Capitaine Jean Marie Émile Derode was a French World War I flying ace credited with seven aerial victories.

==Biography==

Jean Marie Émile Derode was born in Saint-Jacques par Lisieux, France, on 16 September 1887.

Derode began the war as a dragoon, but switched to aviation in 1915. He transferred to aviation, underwent pilot's training, and received his Military Pilot's Brevet on 26 February 1916.

He was posted to Escadrille 67 to pilot a Nieuport. He staked an unconfirmed claim on 16 October 1916, and followed it up with official ones on 15 November and 27 December 1916. He was given command of Escadrille 102, and began scoring with it on 23 April 1917. He brought home a badly damaged machine from this sortie, and was honored for his effort with the Médaille militaire. He continued to score with his squadron, reaching six confirmed and three unconfirmed victories by 6 March 1918. His command was then switched to Escadrille 99. He used one of their Spads to shoot down his seventh victim on 4 June 1918, only to be promptly shot down himself and killed in action.

==Honors and awards==

Chevalier de la Légion d'Honneur (awarded 5 May 1917)

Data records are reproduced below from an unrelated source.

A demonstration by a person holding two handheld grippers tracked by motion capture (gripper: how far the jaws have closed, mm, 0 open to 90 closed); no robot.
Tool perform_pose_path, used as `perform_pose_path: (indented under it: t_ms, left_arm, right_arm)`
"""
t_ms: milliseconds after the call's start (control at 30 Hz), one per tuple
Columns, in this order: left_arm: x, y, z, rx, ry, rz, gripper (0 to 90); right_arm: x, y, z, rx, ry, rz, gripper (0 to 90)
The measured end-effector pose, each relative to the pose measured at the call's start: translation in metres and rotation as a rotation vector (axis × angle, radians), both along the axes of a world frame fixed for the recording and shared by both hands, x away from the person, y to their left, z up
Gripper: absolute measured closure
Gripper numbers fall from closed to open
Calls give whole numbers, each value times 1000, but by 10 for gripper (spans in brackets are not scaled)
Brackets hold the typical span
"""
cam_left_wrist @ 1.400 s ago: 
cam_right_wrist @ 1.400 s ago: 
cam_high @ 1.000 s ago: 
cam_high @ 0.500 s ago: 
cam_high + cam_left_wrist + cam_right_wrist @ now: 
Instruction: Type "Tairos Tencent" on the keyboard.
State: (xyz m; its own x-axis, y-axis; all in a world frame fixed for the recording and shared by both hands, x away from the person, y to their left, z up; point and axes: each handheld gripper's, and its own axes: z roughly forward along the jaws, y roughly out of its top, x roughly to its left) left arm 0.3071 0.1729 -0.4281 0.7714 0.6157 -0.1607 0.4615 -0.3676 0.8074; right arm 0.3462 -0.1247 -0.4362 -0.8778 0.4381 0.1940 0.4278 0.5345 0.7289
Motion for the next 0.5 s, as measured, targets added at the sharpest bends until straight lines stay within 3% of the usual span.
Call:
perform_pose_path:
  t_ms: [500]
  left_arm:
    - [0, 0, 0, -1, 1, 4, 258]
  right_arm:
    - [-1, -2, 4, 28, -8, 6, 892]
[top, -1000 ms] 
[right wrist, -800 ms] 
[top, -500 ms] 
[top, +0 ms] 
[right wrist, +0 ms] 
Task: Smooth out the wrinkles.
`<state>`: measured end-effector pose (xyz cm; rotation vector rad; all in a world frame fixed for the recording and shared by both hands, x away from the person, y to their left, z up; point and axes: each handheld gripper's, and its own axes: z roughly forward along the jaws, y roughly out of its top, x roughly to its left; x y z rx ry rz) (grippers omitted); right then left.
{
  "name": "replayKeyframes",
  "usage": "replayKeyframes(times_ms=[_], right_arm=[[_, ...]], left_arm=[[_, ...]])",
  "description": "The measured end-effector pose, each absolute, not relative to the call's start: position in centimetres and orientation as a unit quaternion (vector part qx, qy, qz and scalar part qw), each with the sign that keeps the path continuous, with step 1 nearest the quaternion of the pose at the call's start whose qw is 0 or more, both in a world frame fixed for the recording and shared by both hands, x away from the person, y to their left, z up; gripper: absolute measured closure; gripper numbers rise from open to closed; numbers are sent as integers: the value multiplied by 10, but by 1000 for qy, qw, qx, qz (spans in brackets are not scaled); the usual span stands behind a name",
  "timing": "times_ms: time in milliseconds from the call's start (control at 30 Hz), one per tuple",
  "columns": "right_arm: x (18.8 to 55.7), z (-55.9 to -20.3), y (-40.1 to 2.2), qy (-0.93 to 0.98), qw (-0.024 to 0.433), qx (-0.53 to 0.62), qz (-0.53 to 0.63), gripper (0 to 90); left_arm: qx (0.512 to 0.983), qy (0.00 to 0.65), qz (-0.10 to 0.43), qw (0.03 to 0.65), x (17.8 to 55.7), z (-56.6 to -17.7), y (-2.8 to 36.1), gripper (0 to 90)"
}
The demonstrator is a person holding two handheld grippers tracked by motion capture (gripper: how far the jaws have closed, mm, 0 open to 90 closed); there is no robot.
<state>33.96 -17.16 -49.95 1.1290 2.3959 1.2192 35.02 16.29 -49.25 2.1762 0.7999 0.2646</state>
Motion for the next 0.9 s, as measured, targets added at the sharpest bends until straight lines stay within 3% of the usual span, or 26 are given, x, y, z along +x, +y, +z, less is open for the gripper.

"Temporary capitaine, commanding escadrille N102; excellent squadron commander who, in his competitive spirit with his pilots, never ceases to display the greatest intrepidity. He has had numerous combats during the course of which he has downed three enemy planes. He particularly distinguished himself on 23 April 1917 by his energy and coolness, in succeeding to land normally in our lines after his plane was severely damaged during combat with an enemy plane. Already cited three times in orders."

He also had been awarded the Croix de Guerre with nine palms.